TASK ITEM ->
Report each line of the entries below that has the word "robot" in it.

RECORDS SHOWN ->
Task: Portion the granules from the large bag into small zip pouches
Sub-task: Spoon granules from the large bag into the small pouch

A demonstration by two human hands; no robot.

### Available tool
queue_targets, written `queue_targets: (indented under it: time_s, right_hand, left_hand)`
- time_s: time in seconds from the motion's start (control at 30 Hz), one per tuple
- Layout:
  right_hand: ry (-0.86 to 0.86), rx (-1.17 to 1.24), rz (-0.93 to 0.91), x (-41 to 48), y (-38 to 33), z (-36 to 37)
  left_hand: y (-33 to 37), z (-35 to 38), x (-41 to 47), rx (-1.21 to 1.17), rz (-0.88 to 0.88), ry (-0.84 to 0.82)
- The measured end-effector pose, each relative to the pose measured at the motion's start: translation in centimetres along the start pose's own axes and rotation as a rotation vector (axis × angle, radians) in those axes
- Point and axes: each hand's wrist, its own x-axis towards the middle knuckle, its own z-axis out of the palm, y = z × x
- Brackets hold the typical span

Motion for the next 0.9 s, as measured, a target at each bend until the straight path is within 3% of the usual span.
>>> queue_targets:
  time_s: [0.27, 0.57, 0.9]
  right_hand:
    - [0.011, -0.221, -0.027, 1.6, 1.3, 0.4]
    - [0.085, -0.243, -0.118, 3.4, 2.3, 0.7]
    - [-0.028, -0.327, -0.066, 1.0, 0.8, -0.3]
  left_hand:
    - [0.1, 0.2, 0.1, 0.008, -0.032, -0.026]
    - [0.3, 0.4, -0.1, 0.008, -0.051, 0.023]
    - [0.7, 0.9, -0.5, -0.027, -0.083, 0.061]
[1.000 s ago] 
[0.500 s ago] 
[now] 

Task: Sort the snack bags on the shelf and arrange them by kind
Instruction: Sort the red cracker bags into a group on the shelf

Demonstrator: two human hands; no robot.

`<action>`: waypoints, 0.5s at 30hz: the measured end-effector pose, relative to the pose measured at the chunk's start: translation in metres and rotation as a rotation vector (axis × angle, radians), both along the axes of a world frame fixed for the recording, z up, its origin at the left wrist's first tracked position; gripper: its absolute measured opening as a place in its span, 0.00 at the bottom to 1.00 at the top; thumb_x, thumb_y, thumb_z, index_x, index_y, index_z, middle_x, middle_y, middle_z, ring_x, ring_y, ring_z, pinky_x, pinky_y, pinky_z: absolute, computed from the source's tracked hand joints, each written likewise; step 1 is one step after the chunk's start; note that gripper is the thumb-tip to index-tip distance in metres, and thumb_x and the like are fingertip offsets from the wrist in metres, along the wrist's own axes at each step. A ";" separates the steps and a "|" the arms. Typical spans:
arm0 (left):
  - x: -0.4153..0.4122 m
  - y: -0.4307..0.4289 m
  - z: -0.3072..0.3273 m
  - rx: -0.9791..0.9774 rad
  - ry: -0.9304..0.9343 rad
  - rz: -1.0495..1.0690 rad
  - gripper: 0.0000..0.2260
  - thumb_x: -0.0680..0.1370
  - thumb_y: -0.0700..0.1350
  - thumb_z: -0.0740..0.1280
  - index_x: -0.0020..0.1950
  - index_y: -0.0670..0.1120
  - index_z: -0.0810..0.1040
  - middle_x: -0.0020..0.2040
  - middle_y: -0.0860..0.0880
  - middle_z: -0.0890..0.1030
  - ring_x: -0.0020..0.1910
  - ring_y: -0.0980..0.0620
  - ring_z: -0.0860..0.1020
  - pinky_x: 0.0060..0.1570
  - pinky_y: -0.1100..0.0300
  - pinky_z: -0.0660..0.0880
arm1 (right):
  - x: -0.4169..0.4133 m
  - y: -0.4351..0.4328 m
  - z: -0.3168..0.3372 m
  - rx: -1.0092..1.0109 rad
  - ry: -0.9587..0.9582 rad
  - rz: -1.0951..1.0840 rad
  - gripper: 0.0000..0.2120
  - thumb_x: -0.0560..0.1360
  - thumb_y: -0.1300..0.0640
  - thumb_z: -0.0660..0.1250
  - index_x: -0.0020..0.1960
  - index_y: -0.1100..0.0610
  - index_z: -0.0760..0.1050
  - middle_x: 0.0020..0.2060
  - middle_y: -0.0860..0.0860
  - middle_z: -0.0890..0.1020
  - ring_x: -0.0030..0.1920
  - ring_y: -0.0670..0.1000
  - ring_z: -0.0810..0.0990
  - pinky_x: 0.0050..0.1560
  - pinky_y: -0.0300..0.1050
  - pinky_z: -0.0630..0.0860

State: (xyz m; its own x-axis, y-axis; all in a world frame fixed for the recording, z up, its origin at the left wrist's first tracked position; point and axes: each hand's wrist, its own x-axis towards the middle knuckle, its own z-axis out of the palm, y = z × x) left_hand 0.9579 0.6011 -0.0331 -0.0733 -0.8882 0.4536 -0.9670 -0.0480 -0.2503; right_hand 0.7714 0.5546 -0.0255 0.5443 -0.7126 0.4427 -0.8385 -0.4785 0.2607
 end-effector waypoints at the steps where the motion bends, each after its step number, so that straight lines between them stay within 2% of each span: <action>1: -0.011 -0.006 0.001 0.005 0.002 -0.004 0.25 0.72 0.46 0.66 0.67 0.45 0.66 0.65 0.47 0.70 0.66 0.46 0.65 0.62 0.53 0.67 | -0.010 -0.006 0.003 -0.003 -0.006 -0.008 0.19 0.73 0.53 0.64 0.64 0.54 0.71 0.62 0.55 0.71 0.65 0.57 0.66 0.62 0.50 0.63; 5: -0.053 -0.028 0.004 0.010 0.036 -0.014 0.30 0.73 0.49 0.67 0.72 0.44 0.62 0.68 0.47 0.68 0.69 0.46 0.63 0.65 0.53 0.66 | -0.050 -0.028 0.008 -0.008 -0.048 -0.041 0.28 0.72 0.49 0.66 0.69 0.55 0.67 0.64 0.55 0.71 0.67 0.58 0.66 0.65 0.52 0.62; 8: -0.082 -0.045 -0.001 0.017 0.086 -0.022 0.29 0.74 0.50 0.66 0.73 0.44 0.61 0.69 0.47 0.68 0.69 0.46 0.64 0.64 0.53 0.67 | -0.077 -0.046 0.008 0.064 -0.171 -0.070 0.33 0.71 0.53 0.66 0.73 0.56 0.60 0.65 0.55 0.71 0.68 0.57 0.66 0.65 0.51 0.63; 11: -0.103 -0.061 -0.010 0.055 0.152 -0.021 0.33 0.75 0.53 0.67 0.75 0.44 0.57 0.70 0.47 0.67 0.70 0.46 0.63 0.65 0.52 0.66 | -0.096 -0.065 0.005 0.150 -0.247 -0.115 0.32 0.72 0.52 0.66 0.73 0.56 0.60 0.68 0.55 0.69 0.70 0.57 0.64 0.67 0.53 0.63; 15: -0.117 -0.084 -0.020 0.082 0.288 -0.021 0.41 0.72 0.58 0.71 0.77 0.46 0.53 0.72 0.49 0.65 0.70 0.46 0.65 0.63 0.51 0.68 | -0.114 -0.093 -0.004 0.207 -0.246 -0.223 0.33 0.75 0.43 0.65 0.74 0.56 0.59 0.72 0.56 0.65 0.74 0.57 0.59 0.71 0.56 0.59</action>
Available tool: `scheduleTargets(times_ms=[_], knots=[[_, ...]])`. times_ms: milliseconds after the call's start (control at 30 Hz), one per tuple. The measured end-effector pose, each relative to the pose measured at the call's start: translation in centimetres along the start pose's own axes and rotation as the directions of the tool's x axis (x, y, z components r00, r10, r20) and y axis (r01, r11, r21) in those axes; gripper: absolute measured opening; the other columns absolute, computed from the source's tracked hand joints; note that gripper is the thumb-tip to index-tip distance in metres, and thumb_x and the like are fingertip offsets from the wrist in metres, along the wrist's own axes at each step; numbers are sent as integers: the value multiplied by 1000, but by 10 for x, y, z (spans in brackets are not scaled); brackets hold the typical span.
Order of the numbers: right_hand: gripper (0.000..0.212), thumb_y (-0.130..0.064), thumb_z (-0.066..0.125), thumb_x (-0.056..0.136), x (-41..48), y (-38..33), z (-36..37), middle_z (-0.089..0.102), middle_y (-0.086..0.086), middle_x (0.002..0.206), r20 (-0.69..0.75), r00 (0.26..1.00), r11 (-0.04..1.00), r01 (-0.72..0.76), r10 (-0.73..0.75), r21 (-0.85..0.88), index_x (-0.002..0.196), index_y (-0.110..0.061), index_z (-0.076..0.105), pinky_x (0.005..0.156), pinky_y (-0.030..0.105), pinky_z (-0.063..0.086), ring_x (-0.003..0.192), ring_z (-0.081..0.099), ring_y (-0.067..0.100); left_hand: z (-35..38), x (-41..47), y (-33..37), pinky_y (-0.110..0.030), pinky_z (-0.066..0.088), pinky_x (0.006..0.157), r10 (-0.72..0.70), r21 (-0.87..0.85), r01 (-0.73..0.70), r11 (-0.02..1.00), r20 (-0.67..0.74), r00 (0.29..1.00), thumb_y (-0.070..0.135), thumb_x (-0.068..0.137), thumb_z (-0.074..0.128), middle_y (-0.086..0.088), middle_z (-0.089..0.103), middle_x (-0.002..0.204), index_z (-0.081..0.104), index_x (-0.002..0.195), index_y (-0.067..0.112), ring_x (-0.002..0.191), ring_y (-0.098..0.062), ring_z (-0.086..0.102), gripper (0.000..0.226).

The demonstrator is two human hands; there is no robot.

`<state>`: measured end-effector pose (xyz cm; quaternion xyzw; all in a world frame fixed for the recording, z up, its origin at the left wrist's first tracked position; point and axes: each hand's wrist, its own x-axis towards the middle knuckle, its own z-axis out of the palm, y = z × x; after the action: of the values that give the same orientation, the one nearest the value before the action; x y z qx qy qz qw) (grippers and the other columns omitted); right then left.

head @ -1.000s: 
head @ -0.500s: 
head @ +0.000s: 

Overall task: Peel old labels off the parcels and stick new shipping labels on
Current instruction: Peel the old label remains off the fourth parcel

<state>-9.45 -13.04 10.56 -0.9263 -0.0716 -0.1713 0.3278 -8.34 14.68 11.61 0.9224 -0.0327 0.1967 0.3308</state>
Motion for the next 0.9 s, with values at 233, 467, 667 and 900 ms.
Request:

TASK SOLUTION ->
A demonstration by two human hands; no robot.
Demonstrator: two human hands; no robot.
The demonstrator is two human hands; there is no robot.

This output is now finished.